▸ HOW TO COMPLETE THIS TASK
Please repeat the lines below, exactly and only, from the one that holds "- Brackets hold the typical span" through the one that holds "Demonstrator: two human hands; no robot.".

▸ DATA EXCERPT

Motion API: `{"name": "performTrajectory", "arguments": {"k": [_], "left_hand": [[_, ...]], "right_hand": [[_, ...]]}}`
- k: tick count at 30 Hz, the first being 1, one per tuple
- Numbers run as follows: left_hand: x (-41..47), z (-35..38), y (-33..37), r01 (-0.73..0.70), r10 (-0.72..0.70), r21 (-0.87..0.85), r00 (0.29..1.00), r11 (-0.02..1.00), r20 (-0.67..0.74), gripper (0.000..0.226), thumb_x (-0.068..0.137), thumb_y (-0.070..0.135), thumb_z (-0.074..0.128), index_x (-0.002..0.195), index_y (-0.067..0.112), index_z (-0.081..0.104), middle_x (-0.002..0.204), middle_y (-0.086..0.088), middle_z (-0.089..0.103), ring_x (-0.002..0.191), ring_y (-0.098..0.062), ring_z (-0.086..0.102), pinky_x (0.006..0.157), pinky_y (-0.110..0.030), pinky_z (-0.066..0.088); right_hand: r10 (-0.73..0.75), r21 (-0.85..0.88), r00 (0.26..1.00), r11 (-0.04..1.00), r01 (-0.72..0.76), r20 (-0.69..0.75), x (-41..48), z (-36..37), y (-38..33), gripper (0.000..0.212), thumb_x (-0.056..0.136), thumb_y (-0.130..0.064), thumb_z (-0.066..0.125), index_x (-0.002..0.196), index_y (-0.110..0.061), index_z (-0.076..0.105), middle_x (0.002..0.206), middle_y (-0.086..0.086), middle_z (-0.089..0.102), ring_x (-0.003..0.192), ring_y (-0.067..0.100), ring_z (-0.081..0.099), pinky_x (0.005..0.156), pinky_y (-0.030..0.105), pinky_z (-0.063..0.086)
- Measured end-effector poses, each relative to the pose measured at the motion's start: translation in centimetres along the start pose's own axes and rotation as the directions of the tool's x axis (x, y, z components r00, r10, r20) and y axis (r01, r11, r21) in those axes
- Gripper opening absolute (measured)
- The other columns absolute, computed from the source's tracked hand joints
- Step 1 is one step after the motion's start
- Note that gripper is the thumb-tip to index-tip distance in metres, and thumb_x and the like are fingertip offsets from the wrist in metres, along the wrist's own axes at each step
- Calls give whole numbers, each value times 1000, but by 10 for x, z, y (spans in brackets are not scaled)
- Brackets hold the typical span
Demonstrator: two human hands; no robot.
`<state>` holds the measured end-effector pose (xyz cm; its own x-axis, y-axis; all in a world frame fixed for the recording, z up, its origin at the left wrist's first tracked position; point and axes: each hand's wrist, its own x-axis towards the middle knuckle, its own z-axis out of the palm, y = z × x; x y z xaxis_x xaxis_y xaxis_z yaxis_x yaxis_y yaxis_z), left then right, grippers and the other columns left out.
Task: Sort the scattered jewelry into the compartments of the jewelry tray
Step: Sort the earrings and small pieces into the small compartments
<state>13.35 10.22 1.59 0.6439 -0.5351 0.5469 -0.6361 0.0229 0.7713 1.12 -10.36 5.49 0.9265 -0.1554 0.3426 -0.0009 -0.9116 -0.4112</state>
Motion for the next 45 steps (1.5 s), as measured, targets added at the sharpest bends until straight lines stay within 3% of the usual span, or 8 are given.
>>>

▸ COMPLETED TASK
- Brackets hold the typical span
Demonstrator: two human hands; no robot.

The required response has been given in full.